▶ **EXERCISE BRIEF**:
What is needed here is an exact repetition of the records below, beginning at the line that has "Check that the white power" and stopping after the line that has "Check that the black power adapter".

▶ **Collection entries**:
------------

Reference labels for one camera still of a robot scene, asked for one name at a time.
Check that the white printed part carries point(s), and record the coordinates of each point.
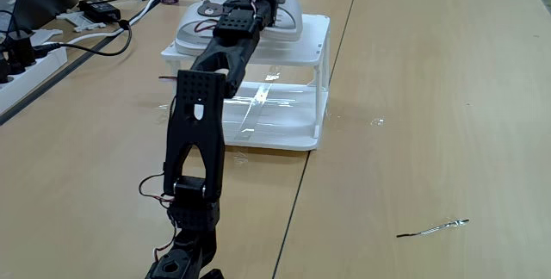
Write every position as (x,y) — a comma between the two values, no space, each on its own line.
(79,20)

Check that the white power strip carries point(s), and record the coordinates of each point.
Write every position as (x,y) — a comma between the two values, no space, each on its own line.
(34,76)

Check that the white bear slipper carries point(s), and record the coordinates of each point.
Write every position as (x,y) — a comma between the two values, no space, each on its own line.
(189,33)
(290,20)

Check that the flat white plastic piece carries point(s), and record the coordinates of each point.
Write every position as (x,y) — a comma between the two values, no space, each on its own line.
(47,35)

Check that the white two-tier box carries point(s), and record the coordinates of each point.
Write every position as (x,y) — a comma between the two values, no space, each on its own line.
(301,46)

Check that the black power plug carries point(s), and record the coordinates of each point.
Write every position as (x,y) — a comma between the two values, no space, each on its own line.
(20,48)

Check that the black power adapter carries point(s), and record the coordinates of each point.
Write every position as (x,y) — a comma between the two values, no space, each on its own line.
(100,10)

------------

▶ **RESPONSE**:
Check that the white power strip carries point(s), and record the coordinates of each point.
Write every position as (x,y) — a comma between the two values, no space, each on its own line.
(34,76)

Check that the white bear slipper carries point(s), and record the coordinates of each point.
Write every position as (x,y) — a comma between the two values, no space, each on its own line.
(189,33)
(290,20)

Check that the flat white plastic piece carries point(s), and record the coordinates of each point.
Write every position as (x,y) — a comma between the two values, no space, each on its own line.
(47,35)

Check that the white two-tier box carries point(s), and record the coordinates of each point.
Write every position as (x,y) — a comma between the two values, no space, each on its own line.
(301,46)

Check that the black power plug carries point(s), and record the coordinates of each point.
Write every position as (x,y) — a comma between the two values, no space, each on its own line.
(20,48)

Check that the black power adapter carries point(s), and record the coordinates of each point.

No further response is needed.